Os participantes foram treinados para preencher o diário de fezes duas semanas antes do início do estudo e nas semanas 11 e 12 do período de intervenção – os números médios foram calculados incluindo o número de evacuações (BMs), a consistência das fezes e o uso de laxantes. A consistência das fezes foi avaliada pela Escala de Forma de Fezes de Bristol (BSFS: 1 = caroços duros; 2 = salsicha com grumos; 3 = salsicha quebrada; 4 = salsicha lisa; 5 = caroços moles; 6 = pastosa; 7 = aguada). Amostras de fezes e sangue foram coletadas de cada participante no final do período inicial e no fim da intervenção. As amostras fecais frescas foram coletadas pelos pacientes pela manhã usando recipientes estéreis para coleta de fezes, imediatamente transportadas em gelo para o hospital e, depois, armazenadas a -80°C antes do teste. As amostras de sangue foram coletadas em tubos ­contendo ácido etilenodiaminotetracético (1mg ml-1) e glutationa (1mg ml-1) e imediatamente centrifugadas (3.000 rpm por 10min a 4°C). O plasma foi extraído das amostras de sangue, transferido para um novo tubo de centrífuga e armazenado a -80°C antes do processamento.
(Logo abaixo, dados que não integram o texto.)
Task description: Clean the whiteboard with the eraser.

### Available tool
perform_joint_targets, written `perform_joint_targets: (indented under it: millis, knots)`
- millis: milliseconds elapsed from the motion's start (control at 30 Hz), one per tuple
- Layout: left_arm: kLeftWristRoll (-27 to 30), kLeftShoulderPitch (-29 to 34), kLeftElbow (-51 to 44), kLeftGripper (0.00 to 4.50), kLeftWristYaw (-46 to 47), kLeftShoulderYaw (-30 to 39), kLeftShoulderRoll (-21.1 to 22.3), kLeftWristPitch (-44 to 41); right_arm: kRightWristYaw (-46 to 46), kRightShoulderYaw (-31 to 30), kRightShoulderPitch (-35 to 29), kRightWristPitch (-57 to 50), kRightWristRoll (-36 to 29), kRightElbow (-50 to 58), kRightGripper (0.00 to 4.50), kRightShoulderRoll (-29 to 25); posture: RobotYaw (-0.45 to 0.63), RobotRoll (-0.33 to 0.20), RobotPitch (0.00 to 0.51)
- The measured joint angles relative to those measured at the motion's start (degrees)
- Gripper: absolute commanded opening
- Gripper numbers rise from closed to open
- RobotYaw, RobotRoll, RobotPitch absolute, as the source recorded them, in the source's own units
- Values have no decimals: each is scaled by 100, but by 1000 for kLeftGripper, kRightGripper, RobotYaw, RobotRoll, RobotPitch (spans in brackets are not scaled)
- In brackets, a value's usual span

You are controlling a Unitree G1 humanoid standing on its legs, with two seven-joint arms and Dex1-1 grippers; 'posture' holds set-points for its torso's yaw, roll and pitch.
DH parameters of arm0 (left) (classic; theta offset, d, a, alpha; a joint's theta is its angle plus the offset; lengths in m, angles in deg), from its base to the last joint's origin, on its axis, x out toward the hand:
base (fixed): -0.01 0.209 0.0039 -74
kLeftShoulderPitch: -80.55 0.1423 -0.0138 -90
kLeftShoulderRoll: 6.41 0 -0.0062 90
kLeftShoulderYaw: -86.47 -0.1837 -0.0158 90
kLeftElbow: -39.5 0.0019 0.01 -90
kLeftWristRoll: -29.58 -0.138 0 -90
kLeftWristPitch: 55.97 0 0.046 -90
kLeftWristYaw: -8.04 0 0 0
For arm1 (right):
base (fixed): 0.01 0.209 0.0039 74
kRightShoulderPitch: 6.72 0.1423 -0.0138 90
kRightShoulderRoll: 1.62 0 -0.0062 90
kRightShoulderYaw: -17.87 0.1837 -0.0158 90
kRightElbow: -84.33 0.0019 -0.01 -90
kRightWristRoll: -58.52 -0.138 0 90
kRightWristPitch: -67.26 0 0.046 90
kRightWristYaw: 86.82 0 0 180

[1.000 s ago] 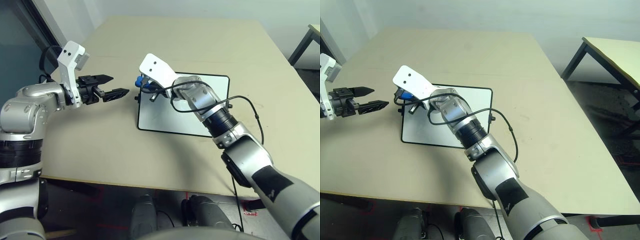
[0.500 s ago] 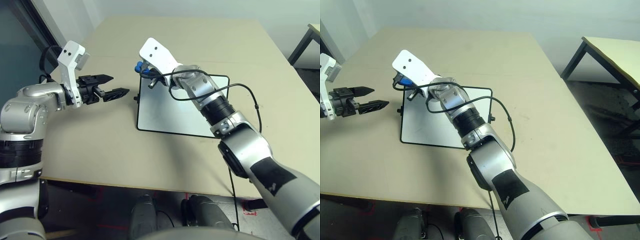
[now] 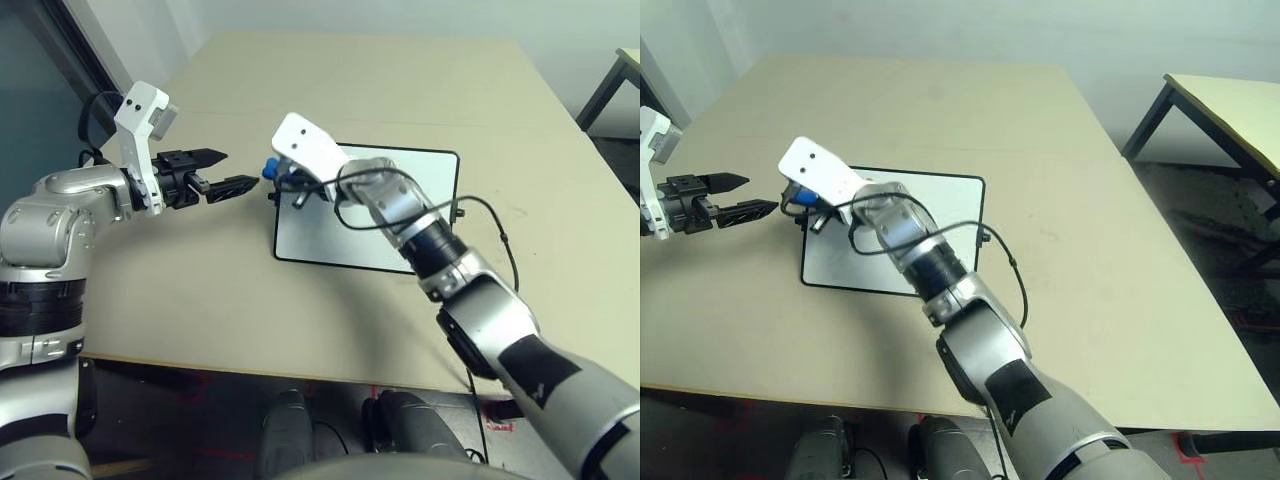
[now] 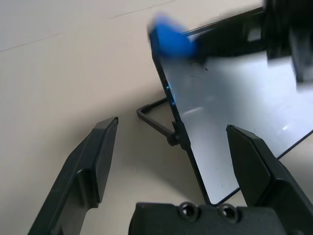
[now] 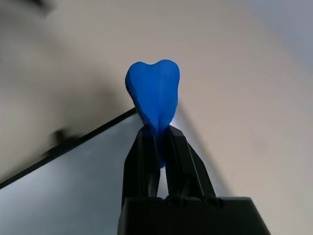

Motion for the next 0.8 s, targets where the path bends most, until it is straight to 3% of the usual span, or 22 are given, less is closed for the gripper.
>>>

Sequenciamento de 16S rRNA e medição da metabolômica

As regiões V3-V4 do gene 16S rRNA foram amplificadas e sequenciadas em uma plataforma Illumina MiSeq (Illumina Inc., CA, EUA). Uma abordagem metabolômica direcionada baseada em um método validado foi utilizada para analisar as amostras fecais, com um total de 111 metabólitos quantificados. A L-tirosina plasmática foi medida utilizando um cromatógrafo líquido de alta eficiência com detector de fluorescência (HPLC-FLD). Detalhes da extração da amostra e dos métodos de detecção estão descritos nos Métodos ESI.

Análises estatísticas

O tamanho da amostra de 92 pacientes foi calculado para atingir um erro tipo I bilateral de 5% e um poder de 90%, com base em uma diferença média de 1,1 (DP = 1,6) no número de evacuações completas (CBMs) por semana entre o grupo probiótico e o grupo placebo, de acordo com um RCT publicado anteriormente. Assumindo uma taxa de abandono de 20%, planejou-se inscrever um total de 112 pacientes. Todas as análises de dados foram realizadas seguindo os princípios da intenção de tratar. Os dados faltantes foram imputados com o último valor transportado. Os dados quantitativos são apresentados como média ±desvio padrão (DP) e os dados qualitativos são apresentados como frequência (porcentagem). O teste de Wilcoxon pareado foi usado para analisar as diferenças nas características clínicas entre o início do estudo e a semana 12 no grupo probiótico e no grupo placebo. As diferenças nas características clínicas entre os grupos de randomização foram analisadas pelo teste U de Mann-Whitney para dados quantitativos ou pelo teste do qui-quadrado para dados qualitativos. O efeito do tratamento em escala contínua foi analisado utilizando um modelo de regressão linear geral, ajustando-se para potenciais fatores de confusão conforme apropriado. A correlação foi calculada usando a análise de correlação de postos de Spearman. A análise estatística foi realizada utilizando o software SPSS (versão 22.0; SPSS Inc., Chicago, IL) e o software R (versão 3.1.0, R Project for Statistical ­Computing). Os valores P para testes múltiplos foram corrigidos pelo método Benjamini-Hochberg para a taxa de falsa descoberta (FDR). Os níveis de significância, incluindo o valor P e o valor FDR-P, foram fixados em 0,05 (bicaudal).